E, se por efeito ou por burrice, Viola pega o pão com as pontas dos dedos e dá uma mordida. Consigo ver a expressão dele de desespero com a comida quente se formando, e, enquanto Bruno e Tijuca riem da burrice do amigo, eu — e, pelo que consigo ver, Nat também — só consigo fazer uma careta e desviar o olhar. Me inclino para a mesa de centro e escolho um uramaki dentre as opções, mergulhando-o no shoyu antes de trazer até a boca. No meio do caminho, como era de se esperar, faço uma lambança, com shoyu pingando nas minhas pernas, no meu colo e no meu queixo.
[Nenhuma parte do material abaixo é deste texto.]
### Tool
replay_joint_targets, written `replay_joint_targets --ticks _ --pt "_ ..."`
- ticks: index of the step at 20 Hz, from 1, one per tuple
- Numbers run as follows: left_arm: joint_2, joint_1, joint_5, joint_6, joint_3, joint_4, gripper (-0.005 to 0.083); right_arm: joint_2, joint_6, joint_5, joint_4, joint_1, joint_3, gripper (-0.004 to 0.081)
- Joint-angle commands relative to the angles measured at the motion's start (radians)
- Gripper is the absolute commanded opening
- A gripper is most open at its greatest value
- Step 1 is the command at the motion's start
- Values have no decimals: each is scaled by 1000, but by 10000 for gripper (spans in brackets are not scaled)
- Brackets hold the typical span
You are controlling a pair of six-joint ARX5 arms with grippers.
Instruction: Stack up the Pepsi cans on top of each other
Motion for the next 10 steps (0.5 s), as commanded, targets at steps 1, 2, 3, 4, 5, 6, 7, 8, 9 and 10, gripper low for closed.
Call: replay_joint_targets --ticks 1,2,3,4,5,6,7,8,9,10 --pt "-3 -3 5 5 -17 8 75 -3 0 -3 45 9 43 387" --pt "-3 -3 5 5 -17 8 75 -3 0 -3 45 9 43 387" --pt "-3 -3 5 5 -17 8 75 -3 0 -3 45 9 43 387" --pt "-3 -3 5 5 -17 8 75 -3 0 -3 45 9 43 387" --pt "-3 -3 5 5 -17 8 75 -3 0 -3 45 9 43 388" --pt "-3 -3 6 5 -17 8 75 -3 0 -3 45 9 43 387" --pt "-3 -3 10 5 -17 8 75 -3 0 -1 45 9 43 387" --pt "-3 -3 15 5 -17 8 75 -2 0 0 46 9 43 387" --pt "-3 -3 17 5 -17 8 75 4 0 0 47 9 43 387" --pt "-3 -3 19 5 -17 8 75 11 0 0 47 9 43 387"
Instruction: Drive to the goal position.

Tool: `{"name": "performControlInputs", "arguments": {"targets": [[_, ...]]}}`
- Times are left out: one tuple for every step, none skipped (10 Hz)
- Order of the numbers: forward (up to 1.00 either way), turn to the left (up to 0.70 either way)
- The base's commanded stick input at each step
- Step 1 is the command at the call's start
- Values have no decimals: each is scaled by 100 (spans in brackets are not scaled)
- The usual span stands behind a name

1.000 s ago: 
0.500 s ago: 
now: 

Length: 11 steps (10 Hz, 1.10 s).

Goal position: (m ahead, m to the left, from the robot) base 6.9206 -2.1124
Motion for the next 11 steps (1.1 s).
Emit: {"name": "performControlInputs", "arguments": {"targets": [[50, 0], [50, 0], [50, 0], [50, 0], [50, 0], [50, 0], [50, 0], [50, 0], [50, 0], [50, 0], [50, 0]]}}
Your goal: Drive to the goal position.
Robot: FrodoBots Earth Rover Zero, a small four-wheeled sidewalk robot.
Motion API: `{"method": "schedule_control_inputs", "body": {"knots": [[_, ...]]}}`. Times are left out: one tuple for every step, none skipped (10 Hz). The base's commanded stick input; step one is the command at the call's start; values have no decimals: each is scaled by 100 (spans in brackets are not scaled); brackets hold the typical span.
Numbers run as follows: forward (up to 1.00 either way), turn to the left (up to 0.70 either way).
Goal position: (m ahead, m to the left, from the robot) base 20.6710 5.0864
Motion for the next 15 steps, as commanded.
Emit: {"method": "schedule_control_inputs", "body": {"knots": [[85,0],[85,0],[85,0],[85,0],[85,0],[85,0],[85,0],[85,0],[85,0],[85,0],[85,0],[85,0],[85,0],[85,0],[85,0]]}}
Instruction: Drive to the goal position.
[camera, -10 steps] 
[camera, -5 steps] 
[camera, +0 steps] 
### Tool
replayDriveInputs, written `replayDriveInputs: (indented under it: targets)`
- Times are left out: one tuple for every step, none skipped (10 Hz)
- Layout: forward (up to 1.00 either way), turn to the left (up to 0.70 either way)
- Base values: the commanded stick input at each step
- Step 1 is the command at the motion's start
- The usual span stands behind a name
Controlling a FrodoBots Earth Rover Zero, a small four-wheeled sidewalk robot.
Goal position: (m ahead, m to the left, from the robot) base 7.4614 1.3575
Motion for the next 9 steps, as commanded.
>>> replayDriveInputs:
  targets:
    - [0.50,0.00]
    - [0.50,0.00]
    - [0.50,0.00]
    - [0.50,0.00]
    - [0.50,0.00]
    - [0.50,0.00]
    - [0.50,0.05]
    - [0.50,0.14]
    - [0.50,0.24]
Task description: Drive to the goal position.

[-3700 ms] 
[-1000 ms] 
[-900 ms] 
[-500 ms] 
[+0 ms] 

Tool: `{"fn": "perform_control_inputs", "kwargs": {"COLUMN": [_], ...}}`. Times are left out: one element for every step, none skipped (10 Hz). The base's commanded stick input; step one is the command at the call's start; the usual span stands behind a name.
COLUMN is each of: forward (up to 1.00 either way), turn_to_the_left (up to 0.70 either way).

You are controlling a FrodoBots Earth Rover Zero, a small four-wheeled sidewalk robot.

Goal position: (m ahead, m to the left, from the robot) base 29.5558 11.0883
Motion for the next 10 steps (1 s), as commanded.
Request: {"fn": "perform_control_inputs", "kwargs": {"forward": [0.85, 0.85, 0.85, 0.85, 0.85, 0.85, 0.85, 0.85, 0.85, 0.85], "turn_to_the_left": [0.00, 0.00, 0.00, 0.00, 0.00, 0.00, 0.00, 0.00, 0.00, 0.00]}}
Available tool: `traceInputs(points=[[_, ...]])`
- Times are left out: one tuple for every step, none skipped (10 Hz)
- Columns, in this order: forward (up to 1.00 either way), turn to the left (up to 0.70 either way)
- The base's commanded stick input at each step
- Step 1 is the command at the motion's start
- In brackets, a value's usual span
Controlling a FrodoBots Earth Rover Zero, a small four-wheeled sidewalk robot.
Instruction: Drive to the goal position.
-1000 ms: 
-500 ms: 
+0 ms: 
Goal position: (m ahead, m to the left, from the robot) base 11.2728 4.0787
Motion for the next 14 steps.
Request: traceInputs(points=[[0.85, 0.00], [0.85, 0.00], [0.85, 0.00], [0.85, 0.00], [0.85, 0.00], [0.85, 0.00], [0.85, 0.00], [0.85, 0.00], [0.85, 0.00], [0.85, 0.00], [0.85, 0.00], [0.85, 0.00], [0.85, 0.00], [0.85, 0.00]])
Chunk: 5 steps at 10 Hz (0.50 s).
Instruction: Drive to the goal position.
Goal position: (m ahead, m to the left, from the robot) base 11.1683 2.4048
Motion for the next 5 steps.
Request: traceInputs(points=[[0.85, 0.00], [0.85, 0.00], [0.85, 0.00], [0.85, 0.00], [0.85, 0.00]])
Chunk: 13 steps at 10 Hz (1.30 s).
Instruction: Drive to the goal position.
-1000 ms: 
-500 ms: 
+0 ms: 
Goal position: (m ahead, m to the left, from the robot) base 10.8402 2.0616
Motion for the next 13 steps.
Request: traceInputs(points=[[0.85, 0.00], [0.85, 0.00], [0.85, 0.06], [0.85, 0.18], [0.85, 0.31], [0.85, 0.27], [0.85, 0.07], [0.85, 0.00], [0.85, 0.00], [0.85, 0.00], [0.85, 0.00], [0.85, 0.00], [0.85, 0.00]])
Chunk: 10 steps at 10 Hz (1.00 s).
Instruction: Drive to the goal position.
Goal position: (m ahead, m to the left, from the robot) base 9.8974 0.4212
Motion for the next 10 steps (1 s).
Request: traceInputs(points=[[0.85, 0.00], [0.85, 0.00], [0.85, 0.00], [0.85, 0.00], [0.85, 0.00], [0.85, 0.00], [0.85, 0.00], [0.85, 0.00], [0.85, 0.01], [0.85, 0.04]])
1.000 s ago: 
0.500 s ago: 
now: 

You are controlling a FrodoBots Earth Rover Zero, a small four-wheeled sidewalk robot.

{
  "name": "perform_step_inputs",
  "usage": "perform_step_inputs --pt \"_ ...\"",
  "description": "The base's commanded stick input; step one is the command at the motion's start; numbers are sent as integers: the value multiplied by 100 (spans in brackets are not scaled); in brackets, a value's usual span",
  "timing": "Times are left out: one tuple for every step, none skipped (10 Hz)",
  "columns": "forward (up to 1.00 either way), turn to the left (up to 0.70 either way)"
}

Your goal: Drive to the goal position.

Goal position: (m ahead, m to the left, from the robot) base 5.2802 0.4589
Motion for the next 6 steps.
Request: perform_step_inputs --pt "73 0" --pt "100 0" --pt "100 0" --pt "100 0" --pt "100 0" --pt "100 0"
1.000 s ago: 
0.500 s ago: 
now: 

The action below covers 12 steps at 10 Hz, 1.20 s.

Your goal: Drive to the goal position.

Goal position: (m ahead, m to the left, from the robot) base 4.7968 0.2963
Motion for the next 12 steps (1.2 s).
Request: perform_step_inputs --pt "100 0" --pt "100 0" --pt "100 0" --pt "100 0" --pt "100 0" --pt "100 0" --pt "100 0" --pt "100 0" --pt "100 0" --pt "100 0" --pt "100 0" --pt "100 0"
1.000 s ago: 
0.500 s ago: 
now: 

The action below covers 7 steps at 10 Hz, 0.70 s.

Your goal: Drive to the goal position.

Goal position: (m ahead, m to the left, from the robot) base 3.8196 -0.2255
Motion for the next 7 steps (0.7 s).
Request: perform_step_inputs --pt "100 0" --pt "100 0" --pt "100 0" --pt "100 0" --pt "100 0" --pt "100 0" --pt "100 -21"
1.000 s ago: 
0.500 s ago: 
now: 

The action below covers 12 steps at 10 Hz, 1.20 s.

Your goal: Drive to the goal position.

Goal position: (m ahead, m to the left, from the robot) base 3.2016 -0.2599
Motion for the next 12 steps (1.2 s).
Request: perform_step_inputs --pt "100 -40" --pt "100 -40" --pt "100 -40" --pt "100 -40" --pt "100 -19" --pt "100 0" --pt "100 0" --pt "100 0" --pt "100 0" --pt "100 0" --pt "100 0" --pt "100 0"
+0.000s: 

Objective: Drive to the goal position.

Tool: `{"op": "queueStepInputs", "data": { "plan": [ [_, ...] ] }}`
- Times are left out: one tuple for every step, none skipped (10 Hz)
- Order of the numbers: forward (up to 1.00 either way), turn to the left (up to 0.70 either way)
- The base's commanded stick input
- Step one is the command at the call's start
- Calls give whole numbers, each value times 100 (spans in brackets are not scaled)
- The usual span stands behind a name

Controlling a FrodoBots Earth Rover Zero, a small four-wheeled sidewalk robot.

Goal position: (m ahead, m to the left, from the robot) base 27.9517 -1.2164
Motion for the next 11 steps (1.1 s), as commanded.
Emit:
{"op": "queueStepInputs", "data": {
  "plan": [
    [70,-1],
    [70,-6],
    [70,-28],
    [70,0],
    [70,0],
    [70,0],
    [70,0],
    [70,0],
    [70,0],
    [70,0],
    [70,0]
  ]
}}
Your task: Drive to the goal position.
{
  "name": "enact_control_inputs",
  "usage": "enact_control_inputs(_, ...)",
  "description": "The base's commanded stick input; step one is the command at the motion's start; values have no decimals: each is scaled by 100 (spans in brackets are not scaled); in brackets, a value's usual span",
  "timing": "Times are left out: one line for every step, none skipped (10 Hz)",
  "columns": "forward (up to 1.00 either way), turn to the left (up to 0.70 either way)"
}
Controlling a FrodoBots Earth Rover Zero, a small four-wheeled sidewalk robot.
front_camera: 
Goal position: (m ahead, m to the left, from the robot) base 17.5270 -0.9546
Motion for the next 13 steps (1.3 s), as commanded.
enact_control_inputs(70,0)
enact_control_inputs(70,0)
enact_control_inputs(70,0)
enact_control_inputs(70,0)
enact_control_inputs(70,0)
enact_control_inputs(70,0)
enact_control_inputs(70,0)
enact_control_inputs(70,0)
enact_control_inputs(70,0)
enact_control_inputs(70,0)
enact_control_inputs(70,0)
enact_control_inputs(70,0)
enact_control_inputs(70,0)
— Opa, peraí. — Bruno diz, prontamente.

Ele pega um guardanapo sobre a mesa e, com muito cuidado, me limpa, começando pelas coxas e subindo até o meu rosto. Quando passa o guardanapo no meu queixo, só consigo sorrir como uma criança diante daquele pequeno cuidado. Não é até nos virarmos novamente para a tela da TV que percebemos que está todo mundo nos encarando.

— Hm, a gente perde alguma coisa? — Nat pergunta, com um meio sorriso.

Sinto minha cara inchar de vergonha, mas Bruno não se abala.

— Não, ué. — ele diz, amassando o guardanapo em uma bolinha e o jogando de volta na mesa de centro, antes de passar preguiçosamente o braço pelos meus ombros — O que você acha, Brina? Perderam?

— Hm, não. — respondo, sem saber o que dizer. Tijuca aproxima o rosto da câmera.

— Vocês tão ficando? — ele diz. Olho de soslaio para Bruno, que está perfeitamente sério.

— Como assim, Tijuca? A gente é casado! — Bruno fala, e sua mão livre vem puxar meu queixo na direção dele — Não somos, amor?

Não consigo não sorrir quando ele me beija e todo mundo explode em gritos e comemoração. Me sinto uma adolescente dando o primeiro beijo na saída da escola, exposta e feliz ao mesmo tempo. Quando Bruno me solta, ele só tem olhos para mim.

— Então a gente perdeu um tanto de coisa! — Nat diz, estridente. Quando olho pra tela, Tuta está invadindo a imagem, colocando a cabeça na frente da namorada para olhar.

— O que, o que eu perdi? — balbucia, como quem acaba de acordar.

— A Sabrina e o Bruno estão juntos! — Nat responde. Tuta parece confusa.

— Mas eles já não eram casados?

Gargalho, sem conseguir me controlar. Bruno se ajeita ao meu lado, sem tirar o braço dos meus ombros, me trazendo mais para perto.

— Tá bom, gente, vocês querem fofoca? Então vamos de fofoca. — anuncia, chamando a atenção de todos — Essa é a história de como eu me apaixonei pela minha esposa.